C. D. Unión Rugby Almería
- Founded: 2013; 13 years ago
- Location: Almería, Spain
- Ground: Estadio Municipal Juan Rojas
- President: Miguel Palanca
- Coach: Francisco Jose Gallegos
- League: 1º Andalusia Regional

= UR Almería =

Spanish rugby union club, based in Almería

Unión Rugby Almería is a Spanish rugby union team based in Almería.
They currently play in the 1º Andalusia Region of Spain.

The URA Project currently has 18 teams and 1,000 people practicing rugby union in the province of Almería, which includes children from 4 years of age to the veteran team.

== Teams ==
Their women's team is constantly growing. In addition, its URA Clan project has more than 65 children registered and is based on total inclusion among children of different abilities. It also has an inclusive Senior Rugby team.

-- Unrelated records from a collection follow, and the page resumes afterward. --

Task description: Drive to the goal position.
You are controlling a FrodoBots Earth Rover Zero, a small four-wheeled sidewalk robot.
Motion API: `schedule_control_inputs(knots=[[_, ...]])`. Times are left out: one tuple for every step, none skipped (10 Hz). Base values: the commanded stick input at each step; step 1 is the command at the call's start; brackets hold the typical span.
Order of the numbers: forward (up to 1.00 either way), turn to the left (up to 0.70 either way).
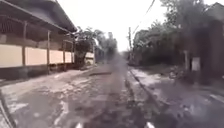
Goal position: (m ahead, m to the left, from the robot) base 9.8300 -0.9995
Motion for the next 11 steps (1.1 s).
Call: schedule_control_inputs(knots=[[1.00, -0.40], [1.00, -0.40], [1.00, -0.40], [1.00, -0.38], [1.00, -0.33], [1.00, 0.00], [1.00, 0.00], [1.00, 0.00], [1.00, 0.00], [1.00, 0.00], [1.00, 0.00]])
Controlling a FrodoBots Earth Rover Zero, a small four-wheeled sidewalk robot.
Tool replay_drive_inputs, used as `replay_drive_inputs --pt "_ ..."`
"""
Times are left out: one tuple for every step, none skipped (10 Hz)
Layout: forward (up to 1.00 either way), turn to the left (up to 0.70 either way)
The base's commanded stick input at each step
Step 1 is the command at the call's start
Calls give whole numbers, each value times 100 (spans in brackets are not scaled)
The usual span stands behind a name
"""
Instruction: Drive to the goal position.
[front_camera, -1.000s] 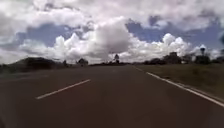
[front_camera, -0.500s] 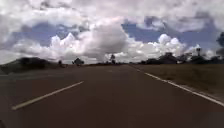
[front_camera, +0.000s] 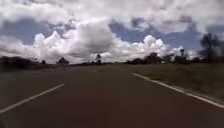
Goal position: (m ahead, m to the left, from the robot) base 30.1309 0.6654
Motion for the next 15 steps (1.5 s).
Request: replay_drive_inputs --pt "100 0" --pt "100 0" --pt "100 -18" --pt "100 -38" --pt "100 -39" --pt "100 0" --pt "100 0" --pt "100 0" --pt "100 0" --pt "100 0" --pt "100 0" --pt "100 0" --pt "100 0" --pt "100 0" --pt "100 0"
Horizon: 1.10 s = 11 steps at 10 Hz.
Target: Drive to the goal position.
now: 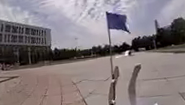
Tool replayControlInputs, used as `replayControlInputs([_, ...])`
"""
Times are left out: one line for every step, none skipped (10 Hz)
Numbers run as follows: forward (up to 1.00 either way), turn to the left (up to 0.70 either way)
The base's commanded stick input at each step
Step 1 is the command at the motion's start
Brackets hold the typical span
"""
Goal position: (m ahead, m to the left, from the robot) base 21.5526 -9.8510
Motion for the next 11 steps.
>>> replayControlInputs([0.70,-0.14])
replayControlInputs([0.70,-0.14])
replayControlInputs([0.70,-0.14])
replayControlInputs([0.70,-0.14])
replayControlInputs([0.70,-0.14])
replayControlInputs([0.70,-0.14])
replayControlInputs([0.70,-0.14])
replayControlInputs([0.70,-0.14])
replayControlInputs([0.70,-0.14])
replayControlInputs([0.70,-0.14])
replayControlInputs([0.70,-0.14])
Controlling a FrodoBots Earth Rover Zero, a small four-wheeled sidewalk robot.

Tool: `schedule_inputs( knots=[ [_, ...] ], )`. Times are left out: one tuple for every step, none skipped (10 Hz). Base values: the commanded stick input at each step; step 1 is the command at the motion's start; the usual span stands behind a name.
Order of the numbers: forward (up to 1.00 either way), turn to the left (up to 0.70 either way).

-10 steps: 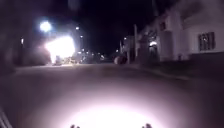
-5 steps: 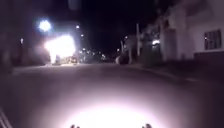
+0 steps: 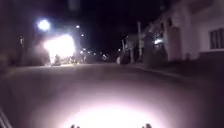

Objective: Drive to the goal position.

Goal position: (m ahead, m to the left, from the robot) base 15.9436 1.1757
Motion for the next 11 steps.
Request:
schedule_inputs(
  knots=[
    [0.85, 0.0],
    [0.85, 0.0],
    [0.85, 0.0],
    [0.85, 0.0],
    [0.85, 0.0],
    [0.85, 0.0],
    [0.85, 0.0],
    [0.85, 0.0],
    [0.85, 0.0],
    [0.85, 0.0],
    [0.85, 0.0]
  ],
)
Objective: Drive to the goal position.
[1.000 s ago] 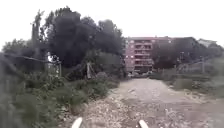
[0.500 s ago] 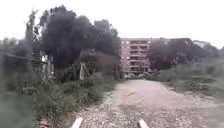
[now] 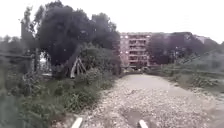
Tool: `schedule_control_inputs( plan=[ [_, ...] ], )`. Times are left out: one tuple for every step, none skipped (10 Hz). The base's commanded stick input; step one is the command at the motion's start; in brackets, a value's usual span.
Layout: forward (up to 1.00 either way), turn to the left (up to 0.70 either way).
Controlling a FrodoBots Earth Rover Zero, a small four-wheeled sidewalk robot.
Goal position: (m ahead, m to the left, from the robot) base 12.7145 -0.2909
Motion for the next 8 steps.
schedule_control_inputs(
  plan=[
    [0.7,0.0],
    [0.7,0.0],
    [0.7,0.0],
    [0.7,0.0],
    [0.7,0.0],
    [0.7,0.0],
    [0.7,0.0],
    [0.7,0.0]
  ],
)
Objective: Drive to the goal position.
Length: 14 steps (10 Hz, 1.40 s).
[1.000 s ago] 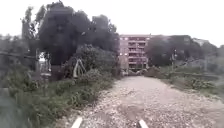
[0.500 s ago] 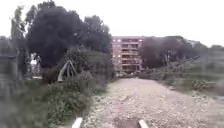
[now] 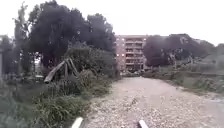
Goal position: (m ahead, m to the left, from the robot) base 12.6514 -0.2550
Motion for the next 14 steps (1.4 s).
schedule_control_inputs(
  plan=[
    [0.7,-0.01],
    [0.7,-0.06],
    [0.7,-0.03],
    [0.7,0.0],
    [0.7,0.0],
    [0.7,0.0],
    [0.7,0.0],
    [0.7,0.0],
    [0.7,0.0],
    [0.7,-0.14],
    [0.7,-0.31],
    [0.7,-0.02],
    [0.7,0.0],
    [0.7,0.0]
  ],
)
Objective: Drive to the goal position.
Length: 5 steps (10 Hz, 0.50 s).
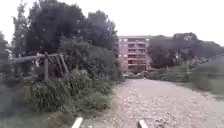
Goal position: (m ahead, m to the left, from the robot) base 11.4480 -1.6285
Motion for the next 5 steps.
schedule_control_inputs(
  plan=[
    [0.7,0.0],
    [0.7,0.0],
    [0.7,-0.03],
    [0.7,-0.2],
    [0.7,-0.32]
  ],
)
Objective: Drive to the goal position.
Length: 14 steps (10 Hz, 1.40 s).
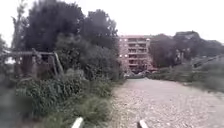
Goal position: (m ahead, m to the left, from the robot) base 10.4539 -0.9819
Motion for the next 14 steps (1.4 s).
schedule_control_inputs(
  plan=[
    [0.7,-0.11],
    [0.7,0.0],
    [0.7,0.0],
    [0.7,0.0],
    [0.7,-0.25],
    [0.7,-0.35],
    [0.7,-0.21],
    [0.7,-0.01],
    [0.7,-0.27],
    [0.7,-0.34],
    [0.7,-0.35],
    [0.7,-0.35],
    [0.7,-0.32],
    [0.7,-0.24]
  ],
)
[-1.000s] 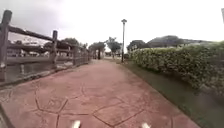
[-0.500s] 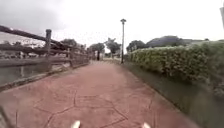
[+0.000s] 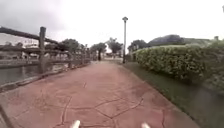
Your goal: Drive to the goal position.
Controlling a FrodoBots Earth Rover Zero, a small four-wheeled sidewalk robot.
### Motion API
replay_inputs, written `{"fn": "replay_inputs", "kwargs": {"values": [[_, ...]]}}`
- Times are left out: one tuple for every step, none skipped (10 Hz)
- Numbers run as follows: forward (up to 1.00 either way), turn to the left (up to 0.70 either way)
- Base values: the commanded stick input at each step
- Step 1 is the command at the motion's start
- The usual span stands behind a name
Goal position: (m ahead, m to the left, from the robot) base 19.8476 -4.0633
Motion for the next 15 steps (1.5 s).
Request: {"fn": "replay_inputs", "kwargs": {"values": [[0.70, 0.02], [0.70, 0.02], [0.70, 0.02], [0.70, 0.02], [0.70, 0.02], [0.70, 0.02], [0.70, 0.01], [0.70, 0.00], [0.70, 0.00], [0.70, 0.00], [0.70, 0.00], [0.70, 0.00], [0.70, 0.00], [0.70, 0.00], [0.70, 0.00]]}}
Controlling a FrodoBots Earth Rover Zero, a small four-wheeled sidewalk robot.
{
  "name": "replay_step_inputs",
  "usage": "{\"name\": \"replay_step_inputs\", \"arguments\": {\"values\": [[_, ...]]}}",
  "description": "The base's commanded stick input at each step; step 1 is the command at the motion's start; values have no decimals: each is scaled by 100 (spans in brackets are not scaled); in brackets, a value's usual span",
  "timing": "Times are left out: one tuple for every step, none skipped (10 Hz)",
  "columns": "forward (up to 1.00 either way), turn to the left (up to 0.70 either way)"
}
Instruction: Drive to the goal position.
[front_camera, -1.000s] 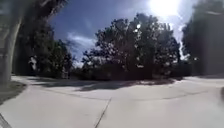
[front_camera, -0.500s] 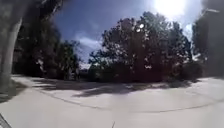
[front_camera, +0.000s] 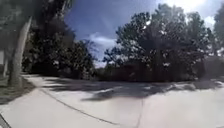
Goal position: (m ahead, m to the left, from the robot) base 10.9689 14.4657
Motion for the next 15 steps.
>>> {"name": "replay_step_inputs", "arguments": {"values": [[85, 0], [85, 3], [85, 17], [85, 34], [85, 34], [85, 34], [85, 34], [85, 34], [85, 34], [85, 34], [85, 34], [85, 34], [85, 34], [85, 34], [85, 23]]}}
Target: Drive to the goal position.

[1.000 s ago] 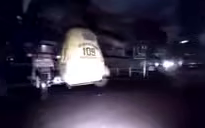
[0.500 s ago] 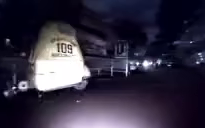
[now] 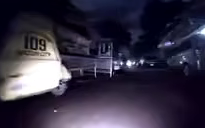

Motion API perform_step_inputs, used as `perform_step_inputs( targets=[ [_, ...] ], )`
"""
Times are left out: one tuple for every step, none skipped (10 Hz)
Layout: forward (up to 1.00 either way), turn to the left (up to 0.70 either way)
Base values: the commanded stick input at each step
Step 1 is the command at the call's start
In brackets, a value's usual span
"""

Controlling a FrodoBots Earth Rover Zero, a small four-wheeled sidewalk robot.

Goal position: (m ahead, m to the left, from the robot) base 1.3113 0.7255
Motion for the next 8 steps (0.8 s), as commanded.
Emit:
perform_step_inputs(
  targets=[
    [0.5, -0.08],
    [0.5, -0.26],
    [0.5, 0.0],
    [0.5, 0.0],
    [0.5, 0.0],
    [0.5, 0.09],
    [0.5, 0.27],
    [0.5, 0.27]
  ],
)
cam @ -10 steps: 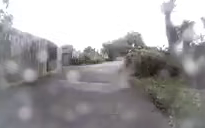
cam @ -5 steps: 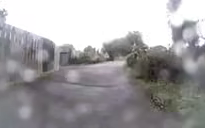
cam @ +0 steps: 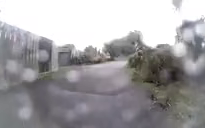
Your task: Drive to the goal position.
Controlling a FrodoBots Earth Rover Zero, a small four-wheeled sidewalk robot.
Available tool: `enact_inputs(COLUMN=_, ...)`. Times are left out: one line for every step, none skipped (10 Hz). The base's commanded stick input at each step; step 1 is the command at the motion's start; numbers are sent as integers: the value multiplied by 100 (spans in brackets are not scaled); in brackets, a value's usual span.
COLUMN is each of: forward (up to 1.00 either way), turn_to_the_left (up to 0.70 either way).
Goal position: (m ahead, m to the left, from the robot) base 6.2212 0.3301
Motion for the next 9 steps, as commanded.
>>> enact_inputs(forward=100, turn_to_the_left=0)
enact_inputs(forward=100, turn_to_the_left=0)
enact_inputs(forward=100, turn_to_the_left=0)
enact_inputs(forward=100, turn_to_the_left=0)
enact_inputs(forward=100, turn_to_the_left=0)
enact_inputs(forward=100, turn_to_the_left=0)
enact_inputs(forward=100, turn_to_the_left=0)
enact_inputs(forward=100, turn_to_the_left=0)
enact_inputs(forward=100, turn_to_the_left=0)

Also develops and coordinates 3 Provincial leagues. A U6 to U14, which brings together about 250 children per day. A Provincial League U16 and U18 that is close to 100 children per concentration and another Provincial Senior League, with 4 teams and another almost 100 players.

== Beach Rugby ==
Unión Rugby Almería participates in the Provincial Beach Rugby Circuit, with the organization of the Almería and Almerimar Tournaments and its presence in those of Adra, Vera, Pulpí and Carboneras.

== Union ==
URA integrates the Costa de Almería Rugby Club, founded in 1995, El Ejido Rugby founded in 2003, the C.R. Roquetas de Mar and the more recently created Huércal-Overa Rugby Club, in addition to having the firm intention of continuing to develop and grow the project.